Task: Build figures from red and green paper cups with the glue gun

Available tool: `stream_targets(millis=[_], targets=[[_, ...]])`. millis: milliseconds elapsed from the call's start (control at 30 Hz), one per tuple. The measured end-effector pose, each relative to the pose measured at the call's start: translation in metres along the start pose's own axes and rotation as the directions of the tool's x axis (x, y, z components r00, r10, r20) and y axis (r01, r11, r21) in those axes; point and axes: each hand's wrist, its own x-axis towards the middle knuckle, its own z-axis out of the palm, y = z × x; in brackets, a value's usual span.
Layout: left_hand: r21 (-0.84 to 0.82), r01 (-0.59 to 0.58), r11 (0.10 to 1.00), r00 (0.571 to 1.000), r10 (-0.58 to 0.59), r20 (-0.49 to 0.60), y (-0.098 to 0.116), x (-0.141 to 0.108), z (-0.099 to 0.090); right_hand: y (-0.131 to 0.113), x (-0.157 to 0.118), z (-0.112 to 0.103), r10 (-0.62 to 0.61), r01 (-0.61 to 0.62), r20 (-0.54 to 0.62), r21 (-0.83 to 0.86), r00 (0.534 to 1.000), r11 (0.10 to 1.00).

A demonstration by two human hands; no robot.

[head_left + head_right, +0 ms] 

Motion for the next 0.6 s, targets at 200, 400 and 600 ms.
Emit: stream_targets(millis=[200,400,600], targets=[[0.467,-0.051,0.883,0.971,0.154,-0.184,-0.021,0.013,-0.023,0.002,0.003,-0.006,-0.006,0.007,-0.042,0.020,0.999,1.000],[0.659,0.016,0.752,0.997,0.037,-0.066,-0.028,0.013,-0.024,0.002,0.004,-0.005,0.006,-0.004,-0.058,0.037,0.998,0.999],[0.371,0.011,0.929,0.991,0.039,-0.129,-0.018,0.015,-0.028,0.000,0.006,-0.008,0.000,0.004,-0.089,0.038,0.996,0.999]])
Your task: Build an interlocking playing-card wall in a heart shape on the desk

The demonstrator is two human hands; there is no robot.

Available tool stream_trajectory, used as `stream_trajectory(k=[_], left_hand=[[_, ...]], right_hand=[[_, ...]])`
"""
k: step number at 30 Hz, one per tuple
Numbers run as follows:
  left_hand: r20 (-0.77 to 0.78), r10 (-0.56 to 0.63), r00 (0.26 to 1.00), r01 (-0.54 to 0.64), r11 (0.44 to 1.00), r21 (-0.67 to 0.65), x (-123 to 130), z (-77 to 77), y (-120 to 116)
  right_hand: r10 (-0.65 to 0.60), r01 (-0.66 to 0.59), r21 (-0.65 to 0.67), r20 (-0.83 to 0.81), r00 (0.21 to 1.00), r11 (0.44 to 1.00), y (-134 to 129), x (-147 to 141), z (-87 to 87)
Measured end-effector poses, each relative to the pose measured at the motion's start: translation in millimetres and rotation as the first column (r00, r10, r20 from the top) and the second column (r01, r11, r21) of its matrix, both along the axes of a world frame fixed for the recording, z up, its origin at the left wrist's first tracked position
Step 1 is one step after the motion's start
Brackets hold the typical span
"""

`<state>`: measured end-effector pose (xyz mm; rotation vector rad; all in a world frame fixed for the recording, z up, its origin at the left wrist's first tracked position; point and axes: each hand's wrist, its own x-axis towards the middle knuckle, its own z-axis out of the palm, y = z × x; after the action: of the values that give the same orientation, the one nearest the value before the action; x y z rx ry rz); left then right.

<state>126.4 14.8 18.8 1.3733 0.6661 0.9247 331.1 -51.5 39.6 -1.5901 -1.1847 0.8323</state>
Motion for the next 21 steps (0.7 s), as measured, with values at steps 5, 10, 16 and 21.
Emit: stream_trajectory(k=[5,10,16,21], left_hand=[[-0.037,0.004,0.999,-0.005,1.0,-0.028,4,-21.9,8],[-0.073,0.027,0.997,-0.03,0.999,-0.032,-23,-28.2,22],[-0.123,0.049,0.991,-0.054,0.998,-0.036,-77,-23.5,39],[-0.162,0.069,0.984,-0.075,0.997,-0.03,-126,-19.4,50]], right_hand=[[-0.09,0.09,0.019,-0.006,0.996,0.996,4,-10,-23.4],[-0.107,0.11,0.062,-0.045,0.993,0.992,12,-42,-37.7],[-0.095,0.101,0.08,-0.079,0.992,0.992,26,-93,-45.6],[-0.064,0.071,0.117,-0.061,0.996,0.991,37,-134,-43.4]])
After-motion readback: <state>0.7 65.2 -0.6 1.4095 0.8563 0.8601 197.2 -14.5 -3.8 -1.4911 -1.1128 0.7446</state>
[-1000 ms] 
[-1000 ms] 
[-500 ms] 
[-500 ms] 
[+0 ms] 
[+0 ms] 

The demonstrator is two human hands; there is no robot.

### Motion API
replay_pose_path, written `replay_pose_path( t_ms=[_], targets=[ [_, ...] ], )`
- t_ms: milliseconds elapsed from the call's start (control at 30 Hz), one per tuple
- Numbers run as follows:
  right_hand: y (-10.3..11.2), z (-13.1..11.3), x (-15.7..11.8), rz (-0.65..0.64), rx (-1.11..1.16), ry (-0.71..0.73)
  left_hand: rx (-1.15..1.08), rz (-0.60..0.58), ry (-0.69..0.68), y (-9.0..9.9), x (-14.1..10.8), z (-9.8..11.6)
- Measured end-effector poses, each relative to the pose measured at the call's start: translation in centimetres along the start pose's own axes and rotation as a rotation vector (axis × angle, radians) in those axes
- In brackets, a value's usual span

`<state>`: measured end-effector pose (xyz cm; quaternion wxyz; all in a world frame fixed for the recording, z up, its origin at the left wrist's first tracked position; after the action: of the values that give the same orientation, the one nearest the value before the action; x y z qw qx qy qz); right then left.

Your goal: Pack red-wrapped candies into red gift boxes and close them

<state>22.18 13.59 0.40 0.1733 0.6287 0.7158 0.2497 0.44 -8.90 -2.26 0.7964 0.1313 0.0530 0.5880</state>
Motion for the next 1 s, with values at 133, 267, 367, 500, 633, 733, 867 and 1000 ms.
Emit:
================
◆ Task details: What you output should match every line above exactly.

◆ Task answer:
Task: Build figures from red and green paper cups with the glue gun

Available tool: `stream_targets(millis=[_], targets=[[_, ...]])`. millis: milliseconds elapsed from the call's start (control at 30 Hz), one per tuple. The measured end-effector pose, each relative to the pose measured at the call's start: translation in metres along the start pose's own axes and rotation as the directions of the tool's x axis (x, y, z components r00, r10, r20) and y axis (r01, r11, r21) in those axes; point and axes: each hand's wrist, its own x-axis towards the middle knuckle, its own z-axis out of the palm, y = z × x; in brackets, a value's usual span.
Layout: left_hand: r21 (-0.84 to 0.82), r01 (-0.59 to 0.58), r11 (0.10 to 1.00), r00 (0.571 to 1.000), r10 (-0.58 to 0.59), r20 (-0.49 to 0.60), y (-0.098 to 0.116), x (-0.141 to 0.108), z (-0.099 to 0.090); right_hand: y (-0.131 to 0.113), x (-0.157 to 0.118), z (-0.112 to 0.103), r10 (-0.62 to 0.61), r01 (-0.61 to 0.62), r20 (-0.54 to 0.62), r21 (-0.83 to 0.86), r00 (0.534 to 1.000), r11 (0.10 to 1.00).

A demonstration by two human hands; no robot.

[head_left + head_right, +0 ms] 

Motion for the next 0.6 s, targets at 200, 400 and 600 ms.
Emit: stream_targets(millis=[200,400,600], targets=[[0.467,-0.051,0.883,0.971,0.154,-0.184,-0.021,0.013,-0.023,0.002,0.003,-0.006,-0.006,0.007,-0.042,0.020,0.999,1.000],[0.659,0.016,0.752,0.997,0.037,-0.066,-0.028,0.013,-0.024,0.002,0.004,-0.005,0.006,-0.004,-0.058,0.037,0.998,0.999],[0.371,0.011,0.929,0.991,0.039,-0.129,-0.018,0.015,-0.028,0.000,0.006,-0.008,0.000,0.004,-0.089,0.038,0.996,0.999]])
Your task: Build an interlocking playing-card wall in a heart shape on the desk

The demonstrator is two human hands; there is no robot.

Available tool stream_trajectory, used as `stream_trajectory(k=[_], left_hand=[[_, ...]], right_hand=[[_, ...]])`
"""
k: step number at 30 Hz, one per tuple
Numbers run as follows:
  left_hand: r20 (-0.77 to 0.78), r10 (-0.56 to 0.63), r00 (0.26 to 1.00), r01 (-0.54 to 0.64), r11 (0.44 to 1.00), r21 (-0.67 to 0.65), x (-123 to 130), z (-77 to 77), y (-120 to 116)
  right_hand: r10 (-0.65 to 0.60), r01 (-0.66 to 0.59), r21 (-0.65 to 0.67), r20 (-0.83 to 0.81), r00 (0.21 to 1.00), r11 (0.44 to 1.00), y (-134 to 129), x (-147 to 141), z (-87 to 87)
Measured end-effector poses, each relative to the pose measured at the motion's start: translation in millimetres and rotation as the first column (r00, r10, r20 from the top) and the second column (r01, r11, r21) of its matrix, both along the axes of a world frame fixed for the recording, z up, its origin at the left wrist's first tracked position
Step 1 is one step after the motion's start
Brackets hold the typical span
"""

`<state>`: measured end-effector pose (xyz mm; rotation vector rad; all in a world frame fixed for the recording, z up, its origin at the left wrist's first tracked position; point and axes: each hand's wrist, its own x-axis towards the middle knuckle, its own z-axis out of the palm, y = z × x; after the action: of the values that give the same orientation, the one nearest the value before the action; x y z rx ry rz); left then right.

<state>126.4 14.8 18.8 1.3733 0.6661 0.9247 331.1 -51.5 39.6 -1.5901 -1.1847 0.8323</state>
Motion for the next 21 steps (0.7 s), as measured, with values at steps 5, 10, 16 and 21.
Emit: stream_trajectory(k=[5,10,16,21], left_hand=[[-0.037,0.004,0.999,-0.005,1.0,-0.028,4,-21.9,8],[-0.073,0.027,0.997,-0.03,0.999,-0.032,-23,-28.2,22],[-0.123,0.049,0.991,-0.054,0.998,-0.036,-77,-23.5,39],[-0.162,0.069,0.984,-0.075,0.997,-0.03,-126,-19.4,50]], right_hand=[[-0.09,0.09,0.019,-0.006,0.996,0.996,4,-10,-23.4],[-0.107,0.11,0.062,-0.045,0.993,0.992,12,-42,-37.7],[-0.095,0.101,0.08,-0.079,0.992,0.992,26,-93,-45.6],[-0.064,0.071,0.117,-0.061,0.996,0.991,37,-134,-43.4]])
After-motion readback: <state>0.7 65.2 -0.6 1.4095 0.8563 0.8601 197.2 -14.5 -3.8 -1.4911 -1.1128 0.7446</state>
[-1000 ms] 
[-1000 ms] 
[-500 ms] 
[-500 ms] 
[+0 ms] 
[+0 ms] 

The demonstrator is two human hands; there is no robot.

### Motion API
replay_pose_path, written `replay_pose_path( t_ms=[_], targets=[ [_, ...] ], )`
- t_ms: milliseconds elapsed from the call's start (control at 30 Hz), one per tuple
- Numbers run as follows:
  right_hand: y (-10.3..11.2), z (-13.1..11.3), x (-15.7..11.8), rz (-0.65..0.64), rx (-1.11..1.16), ry (-0.71..0.73)
  left_hand: rx (-1.15..1.08), rz (-0.60..0.58), ry (-0.69..0.68), y (-9.0..9.9), x (-14.1..10.8), z (-9.8..11.6)
- Measured end-effector poses, each relative to the pose measured at the call's start: translation in centimetres along the start pose's own axes and rotation as a rotation vector (axis × angle, radians) in those axes
- In brackets, a value's usual span

`<state>`: measured end-effector pose (xyz cm; quaternion wxyz; all in a world frame fixed for the recording, z up, its origin at the left wrist's first tracked position; after the action: of the values that give the same orientation, the one nearest the value before the action; x y z qw qx qy qz); right then left.

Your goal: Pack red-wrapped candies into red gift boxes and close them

<state>22.18 13.59 0.40 0.1733 0.6287 0.7158 0.2497 0.44 -8.90 -2.26 0.7964 0.1313 0.0530 0.5880</state>
Motion for the next 1 s, with values at 133, 267, 367, 500, 633, 733, 867 and 1000 ms.
Emit:

The output has been given in full.